Center for Cognitive and Behavioral Disorders, IRCCS Mondino Foundation and Dept of Brain and Behavior, University of Pavia, 27100, Pavia, Italy.
Eur J Nucl Med Mol Imaging. 2020 Feb;47(2):270-280. doi: 10.1007/s00259-019-04466-6. Epub 2019 Aug 6.
To compare the incremental diagnostic value of amyloid-PET and CSF (Aβ42, tau, and phospho-tau) in AD diagnosis in patients with mild cognitive impairment (MCI) or mild dementia, in order to improve the definition of diagnostic algorithm.

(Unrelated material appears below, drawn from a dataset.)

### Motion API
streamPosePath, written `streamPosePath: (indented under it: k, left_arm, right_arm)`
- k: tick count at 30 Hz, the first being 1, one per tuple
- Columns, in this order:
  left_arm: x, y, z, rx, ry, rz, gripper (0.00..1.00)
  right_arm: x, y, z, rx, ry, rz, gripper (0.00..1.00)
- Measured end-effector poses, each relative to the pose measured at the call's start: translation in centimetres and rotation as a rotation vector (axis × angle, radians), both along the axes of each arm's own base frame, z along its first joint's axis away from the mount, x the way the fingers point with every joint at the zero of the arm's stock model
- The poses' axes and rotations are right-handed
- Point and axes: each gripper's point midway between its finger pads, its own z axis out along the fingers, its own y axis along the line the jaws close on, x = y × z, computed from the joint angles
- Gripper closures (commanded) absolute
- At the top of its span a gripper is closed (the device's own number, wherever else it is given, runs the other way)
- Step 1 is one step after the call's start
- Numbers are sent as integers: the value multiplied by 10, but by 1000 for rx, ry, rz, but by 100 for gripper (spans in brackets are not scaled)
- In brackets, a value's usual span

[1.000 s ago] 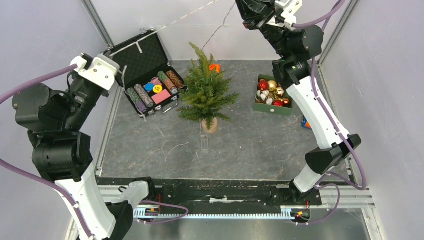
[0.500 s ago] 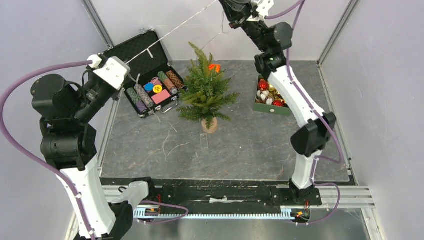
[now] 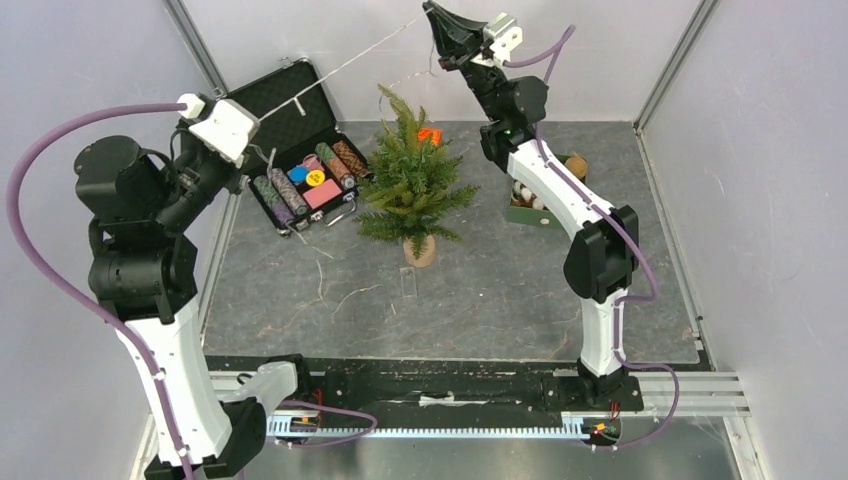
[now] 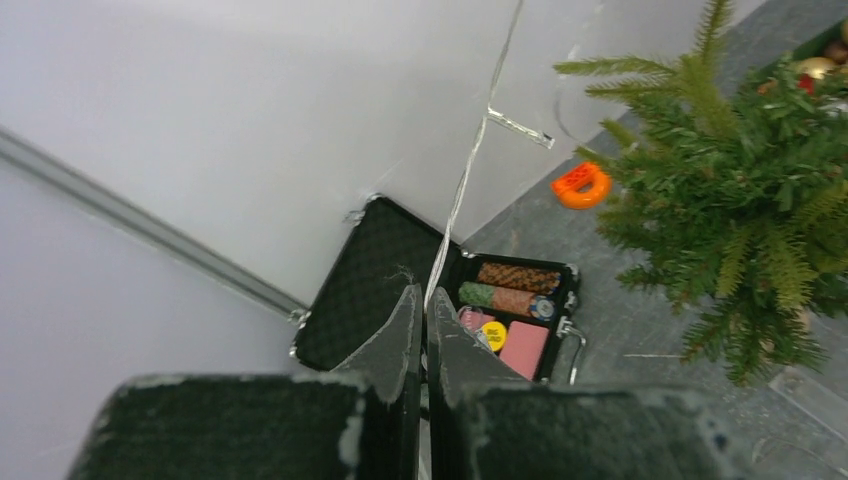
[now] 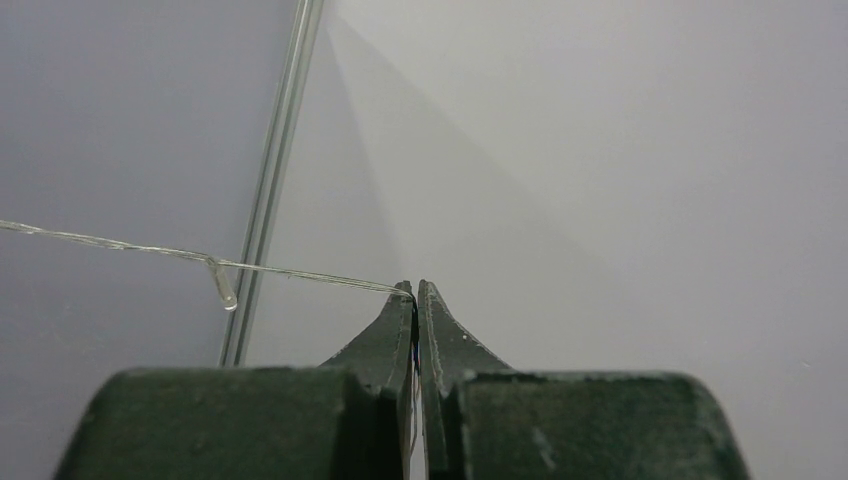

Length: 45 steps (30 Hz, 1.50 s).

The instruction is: Decorate the small christmas tree

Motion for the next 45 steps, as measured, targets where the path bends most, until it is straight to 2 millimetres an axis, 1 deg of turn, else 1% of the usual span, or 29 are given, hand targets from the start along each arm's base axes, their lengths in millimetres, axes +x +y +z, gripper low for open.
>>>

Two independent dementia experts provided etiological diagnosis and relative diagnostic confidence in 71 patients on 3 rounds, based on (1) clinical, neuropsychological, and structural MRI information alone; (2) adding one biomarker (CSF amyloid and tau levels or amyloid-PET with a balanced randomized design); and (3) adding the other biomarker.
Among patients with a pre-biomarker diagnosis of AD, negative PET induced significantly more diagnostic changes than amyloid-negative CSF at both rounds 2 (CSF 67%, PET 100%, P = 0.028) and 3 (CSF 0%; PET 78%, P < 0.001); PET induced a diagnostic confidence increase significantly higher than CSF on both rounds 2 and 3.
Amyloid-PET should be prioritized over CSF biomarkers in the diagnostic workup of patients investigated for suspected AD, as it provides greater changes in diagnosis and diagnostic confidence.
EudraCT no.: 2014-005389-31.
比较淀粉样蛋白PET和脑脊液(Aβ42、tau蛋白和磷酸化tau蛋白)在轻度认知障碍(MCI)或轻度痴呆患者AD诊断中的增量诊断价值,以完善诊断算法的定义。
两位独立的痴呆症专家基于以下信息对71例患者进行三轮病因诊断及相关诊断置信度评估:(1)仅依据临床、神经心理学和结构MRI信息;(2)添加一种生物标志物(脑脊液淀粉样蛋白和tau蛋白水平或采用平衡随机设计的淀粉样蛋白PET);(3)添加另一种生物标志物。
在生物标志物检查前诊断为AD的患者中,第二轮(脑脊液67%,PET 100%,P = 0.028)和第三轮(脑脊液0%;PET 78%,P < 0.001)时,PET阴性导致的诊断变化均显著多于淀粉样蛋白阴性的脑脊液;第二轮和第三轮中,PET导致的诊断置信度提升均显著高于脑脊液。
在对疑似AD患者进行诊断检查时,淀粉样蛋白PET应优先于脑脊液生物标志物,因为它能带来更大的诊断变化和诊断置信度提升。
EudraCT编号:2014-005389-31。